Whenever a line of the data below holds the string "range", copy that line.

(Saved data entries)
*** Begin section ***

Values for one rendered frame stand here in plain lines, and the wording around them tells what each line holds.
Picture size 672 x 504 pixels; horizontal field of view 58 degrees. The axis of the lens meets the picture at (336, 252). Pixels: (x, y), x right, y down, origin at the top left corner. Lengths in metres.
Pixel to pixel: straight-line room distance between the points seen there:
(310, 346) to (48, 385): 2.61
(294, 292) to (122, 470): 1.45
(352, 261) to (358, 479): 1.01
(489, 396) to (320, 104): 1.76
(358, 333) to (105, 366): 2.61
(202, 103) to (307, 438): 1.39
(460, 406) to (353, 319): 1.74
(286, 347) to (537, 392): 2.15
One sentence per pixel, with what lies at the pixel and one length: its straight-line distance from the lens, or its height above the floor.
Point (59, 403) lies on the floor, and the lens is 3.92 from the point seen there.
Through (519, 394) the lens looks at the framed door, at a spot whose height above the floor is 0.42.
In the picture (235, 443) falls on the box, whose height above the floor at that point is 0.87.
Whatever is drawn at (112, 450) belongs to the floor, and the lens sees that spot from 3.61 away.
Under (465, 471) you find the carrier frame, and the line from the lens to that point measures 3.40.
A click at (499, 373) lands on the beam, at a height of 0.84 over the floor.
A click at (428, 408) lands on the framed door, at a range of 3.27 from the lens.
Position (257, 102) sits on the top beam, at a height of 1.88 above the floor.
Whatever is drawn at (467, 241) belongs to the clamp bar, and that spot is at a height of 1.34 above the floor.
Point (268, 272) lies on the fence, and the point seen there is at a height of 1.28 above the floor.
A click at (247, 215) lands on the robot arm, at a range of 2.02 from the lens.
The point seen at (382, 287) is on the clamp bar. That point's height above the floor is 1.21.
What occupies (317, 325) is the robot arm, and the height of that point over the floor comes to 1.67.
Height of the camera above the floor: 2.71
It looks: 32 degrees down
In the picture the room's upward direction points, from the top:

*** End section ***

_Response to the exercise_
A click at (428, 408) lands on the framed door, at a range of 3.27 from the lens.
A click at (247, 215) lands on the robot arm, at a range of 2.02 from the lens.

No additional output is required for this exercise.